Home > Resources > Blog

Data Science and ML Algorithms with PySpark

December 11, 2019 by Karandeep Kaur
Categories: Big Data , Data Science and Business Analytics

This tutorial is adapted from Web Age course Practical Machine Learning with Apache Spark.

8.1 Types of Machine Learning

There are three main types of machine learning (ML), unsupervised learning, supervised learning, and reinforcement learning. We will be learning only about the unsupervised and supervised learning types.

8.2 Supervised vs Unsupervised Machine Learning

In essence, unsupervised learning (UL) attempts to extract patterns without much human intervention; supervised learning (SL) tries to fit rules and equations. SL defines a target variable that needs to be predicted / estimated by applying an SL algorithm using predictor (independent) variables (features). Classification and regression are examples of SL algorithms. SL uses labeled examples. SL algorithms are built on top of mathematical formulas with predictive capacity. UL is the opposite of SL. UL does not have a concept of a target value that needs to be found or estimated. Rather, a UL algorithm, for example, can deal with the task of grouping (forming a cluster of) similar items together based on some automatically defined or discovered criteria of data elements’ affinity (automatic classification technique). UL uses unlabeled examples.
Notes:
Some classification systems are referred to as expert systems that are created in order to let computers take much of the technical drudgery out of data processing leaving humans with the authority, in most cases, to make the final decision.

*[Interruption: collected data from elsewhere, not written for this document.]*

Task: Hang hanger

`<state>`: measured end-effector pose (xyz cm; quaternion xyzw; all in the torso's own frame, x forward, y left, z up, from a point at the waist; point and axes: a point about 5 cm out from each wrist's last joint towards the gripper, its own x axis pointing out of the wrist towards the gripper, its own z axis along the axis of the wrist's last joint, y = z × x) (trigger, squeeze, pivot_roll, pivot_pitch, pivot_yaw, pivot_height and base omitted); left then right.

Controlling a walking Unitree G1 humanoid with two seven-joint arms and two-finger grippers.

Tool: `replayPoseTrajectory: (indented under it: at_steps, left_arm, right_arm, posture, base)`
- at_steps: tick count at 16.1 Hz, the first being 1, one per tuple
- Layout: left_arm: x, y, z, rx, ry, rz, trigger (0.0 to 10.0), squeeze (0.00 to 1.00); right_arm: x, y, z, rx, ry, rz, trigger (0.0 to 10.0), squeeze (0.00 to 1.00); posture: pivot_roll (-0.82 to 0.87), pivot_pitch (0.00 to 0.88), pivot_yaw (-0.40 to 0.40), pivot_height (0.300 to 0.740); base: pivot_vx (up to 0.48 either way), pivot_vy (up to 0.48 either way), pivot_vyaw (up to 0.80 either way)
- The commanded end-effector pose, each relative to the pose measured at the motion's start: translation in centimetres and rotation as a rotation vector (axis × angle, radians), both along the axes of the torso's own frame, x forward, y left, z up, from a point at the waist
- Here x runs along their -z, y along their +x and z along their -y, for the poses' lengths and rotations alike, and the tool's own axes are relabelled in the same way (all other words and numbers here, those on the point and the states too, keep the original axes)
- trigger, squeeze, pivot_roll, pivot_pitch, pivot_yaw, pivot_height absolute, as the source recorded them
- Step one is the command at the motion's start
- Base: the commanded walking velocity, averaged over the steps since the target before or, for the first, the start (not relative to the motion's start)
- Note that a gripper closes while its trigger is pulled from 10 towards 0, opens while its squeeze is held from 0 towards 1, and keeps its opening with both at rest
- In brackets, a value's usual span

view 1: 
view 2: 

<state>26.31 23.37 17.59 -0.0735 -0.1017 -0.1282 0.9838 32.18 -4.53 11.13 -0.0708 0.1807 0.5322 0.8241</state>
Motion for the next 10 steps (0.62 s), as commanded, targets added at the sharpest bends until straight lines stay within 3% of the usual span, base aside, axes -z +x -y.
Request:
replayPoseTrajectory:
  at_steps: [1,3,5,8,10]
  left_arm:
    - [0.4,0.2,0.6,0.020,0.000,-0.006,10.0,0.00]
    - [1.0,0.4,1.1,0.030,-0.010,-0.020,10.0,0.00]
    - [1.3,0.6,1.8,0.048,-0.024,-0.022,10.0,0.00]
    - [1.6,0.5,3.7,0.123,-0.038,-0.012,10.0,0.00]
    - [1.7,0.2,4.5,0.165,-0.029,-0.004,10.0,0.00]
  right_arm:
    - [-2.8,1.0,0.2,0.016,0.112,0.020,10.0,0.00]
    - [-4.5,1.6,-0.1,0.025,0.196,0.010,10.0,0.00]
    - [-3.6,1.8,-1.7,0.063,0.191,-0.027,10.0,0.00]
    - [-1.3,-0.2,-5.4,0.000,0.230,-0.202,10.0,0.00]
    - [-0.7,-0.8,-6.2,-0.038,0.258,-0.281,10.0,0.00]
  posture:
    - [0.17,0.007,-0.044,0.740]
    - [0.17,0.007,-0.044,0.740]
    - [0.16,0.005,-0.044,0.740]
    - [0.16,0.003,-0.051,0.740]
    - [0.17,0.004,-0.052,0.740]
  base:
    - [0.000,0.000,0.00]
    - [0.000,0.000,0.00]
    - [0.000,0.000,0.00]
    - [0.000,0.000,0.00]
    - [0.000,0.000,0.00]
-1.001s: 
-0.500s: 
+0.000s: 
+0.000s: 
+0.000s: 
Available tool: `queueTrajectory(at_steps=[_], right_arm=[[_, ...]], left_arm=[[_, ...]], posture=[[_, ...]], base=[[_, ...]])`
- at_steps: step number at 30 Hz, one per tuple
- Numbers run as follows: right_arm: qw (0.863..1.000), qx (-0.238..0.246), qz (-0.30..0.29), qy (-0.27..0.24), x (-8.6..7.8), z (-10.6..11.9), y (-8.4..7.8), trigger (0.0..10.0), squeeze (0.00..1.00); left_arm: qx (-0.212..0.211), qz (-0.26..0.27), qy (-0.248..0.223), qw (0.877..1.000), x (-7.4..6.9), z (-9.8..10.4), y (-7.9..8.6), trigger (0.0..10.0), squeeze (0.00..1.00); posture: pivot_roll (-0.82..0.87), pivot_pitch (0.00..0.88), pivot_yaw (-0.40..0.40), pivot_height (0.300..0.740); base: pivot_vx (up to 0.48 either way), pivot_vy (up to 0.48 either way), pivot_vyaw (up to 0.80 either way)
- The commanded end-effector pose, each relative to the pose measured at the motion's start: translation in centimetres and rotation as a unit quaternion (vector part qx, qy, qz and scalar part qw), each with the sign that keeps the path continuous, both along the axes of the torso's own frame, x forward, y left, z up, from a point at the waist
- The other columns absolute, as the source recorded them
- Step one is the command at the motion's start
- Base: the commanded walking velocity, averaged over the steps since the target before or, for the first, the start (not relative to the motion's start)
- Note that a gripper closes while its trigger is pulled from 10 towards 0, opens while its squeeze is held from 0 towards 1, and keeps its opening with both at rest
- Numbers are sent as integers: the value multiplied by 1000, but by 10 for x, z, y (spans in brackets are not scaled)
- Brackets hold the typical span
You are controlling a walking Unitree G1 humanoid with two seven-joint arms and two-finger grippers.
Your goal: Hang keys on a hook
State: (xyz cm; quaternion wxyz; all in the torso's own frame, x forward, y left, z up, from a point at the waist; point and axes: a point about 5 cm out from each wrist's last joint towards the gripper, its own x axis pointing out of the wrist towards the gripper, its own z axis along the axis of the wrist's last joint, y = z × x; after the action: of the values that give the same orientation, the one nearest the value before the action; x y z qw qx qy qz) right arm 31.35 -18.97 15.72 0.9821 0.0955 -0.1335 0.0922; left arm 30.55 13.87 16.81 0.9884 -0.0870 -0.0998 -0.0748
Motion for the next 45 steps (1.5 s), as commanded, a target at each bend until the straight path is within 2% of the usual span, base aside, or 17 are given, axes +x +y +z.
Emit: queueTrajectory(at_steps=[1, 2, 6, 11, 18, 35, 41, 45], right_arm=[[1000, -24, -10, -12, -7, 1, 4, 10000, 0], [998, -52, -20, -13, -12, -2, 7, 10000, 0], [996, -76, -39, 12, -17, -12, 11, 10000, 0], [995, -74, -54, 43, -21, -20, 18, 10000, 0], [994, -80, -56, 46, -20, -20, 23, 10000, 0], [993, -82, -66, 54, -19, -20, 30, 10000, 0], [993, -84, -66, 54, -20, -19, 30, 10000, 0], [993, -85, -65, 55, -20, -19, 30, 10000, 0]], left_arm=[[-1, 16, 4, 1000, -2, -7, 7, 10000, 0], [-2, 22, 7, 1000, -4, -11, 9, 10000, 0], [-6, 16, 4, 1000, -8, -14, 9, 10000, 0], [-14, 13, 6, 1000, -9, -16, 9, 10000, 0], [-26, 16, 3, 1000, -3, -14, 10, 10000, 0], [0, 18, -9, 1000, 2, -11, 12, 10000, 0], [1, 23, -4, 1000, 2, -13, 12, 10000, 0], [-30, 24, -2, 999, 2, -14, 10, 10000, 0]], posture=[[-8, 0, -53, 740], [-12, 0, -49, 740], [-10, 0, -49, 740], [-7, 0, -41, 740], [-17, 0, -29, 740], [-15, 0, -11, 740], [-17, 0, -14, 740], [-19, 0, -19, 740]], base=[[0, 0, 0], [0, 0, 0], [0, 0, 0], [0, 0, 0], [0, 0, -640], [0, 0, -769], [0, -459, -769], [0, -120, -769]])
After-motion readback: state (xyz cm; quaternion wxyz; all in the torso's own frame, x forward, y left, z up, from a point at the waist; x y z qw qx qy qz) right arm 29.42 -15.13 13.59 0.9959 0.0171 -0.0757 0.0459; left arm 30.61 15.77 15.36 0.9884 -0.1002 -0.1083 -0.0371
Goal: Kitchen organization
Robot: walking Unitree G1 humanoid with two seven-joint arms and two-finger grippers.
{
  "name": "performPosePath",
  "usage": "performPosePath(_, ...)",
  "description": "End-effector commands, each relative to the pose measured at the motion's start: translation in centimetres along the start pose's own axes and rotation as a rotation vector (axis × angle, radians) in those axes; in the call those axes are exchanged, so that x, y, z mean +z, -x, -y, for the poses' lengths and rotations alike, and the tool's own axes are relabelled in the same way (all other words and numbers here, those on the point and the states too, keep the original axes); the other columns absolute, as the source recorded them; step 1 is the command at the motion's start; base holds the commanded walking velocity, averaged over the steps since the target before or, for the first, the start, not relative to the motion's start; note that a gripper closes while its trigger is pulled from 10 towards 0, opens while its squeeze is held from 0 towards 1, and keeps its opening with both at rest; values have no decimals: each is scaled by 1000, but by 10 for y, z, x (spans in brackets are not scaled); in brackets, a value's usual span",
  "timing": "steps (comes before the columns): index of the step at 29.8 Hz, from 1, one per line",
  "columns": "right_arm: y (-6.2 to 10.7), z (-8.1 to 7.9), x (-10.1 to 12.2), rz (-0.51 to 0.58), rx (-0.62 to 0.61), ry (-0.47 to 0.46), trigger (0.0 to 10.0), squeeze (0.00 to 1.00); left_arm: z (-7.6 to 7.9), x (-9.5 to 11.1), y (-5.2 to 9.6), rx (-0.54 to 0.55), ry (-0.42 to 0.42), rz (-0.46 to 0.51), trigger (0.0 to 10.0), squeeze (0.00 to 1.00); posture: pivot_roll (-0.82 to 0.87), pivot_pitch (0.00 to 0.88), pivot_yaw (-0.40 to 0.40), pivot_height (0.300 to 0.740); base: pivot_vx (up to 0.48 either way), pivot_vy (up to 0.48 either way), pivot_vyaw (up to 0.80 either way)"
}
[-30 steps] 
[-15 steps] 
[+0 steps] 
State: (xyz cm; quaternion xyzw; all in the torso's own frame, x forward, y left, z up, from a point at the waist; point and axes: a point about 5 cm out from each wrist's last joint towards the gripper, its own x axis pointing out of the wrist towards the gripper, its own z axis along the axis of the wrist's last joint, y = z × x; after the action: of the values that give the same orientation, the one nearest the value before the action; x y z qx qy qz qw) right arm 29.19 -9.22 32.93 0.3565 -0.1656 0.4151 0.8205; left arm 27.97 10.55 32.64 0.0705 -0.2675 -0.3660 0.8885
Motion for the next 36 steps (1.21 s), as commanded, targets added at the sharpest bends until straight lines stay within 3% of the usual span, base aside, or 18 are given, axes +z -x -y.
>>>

8.3 Supervised Machine Learning Algorithms

Some of the most popular supervised ML algorithms are Decision Trees, Random Forest, k-Nearest Neighbors (kNN), Naive Bayes, Regression (linear simple, multiple, locally weighted, etc.) and Support Vector Machines (SVMs).

8.4 Classification (Supervised ML) Examples

Identification of prospective borrowers who are likely to default on their loans (based on historical observations), Spam detection and Image recognition (a smiling face, a type of a musical instrument).

8.5 Unsupervised Machine Learning Algorithms

Some of the most popular unsupervised ML algorithms are k-Means, Hierarchical clustering, Gaussian mixture models. Dimensionality reduction falls into the realm of unsupervised learning: PCA, Isomap.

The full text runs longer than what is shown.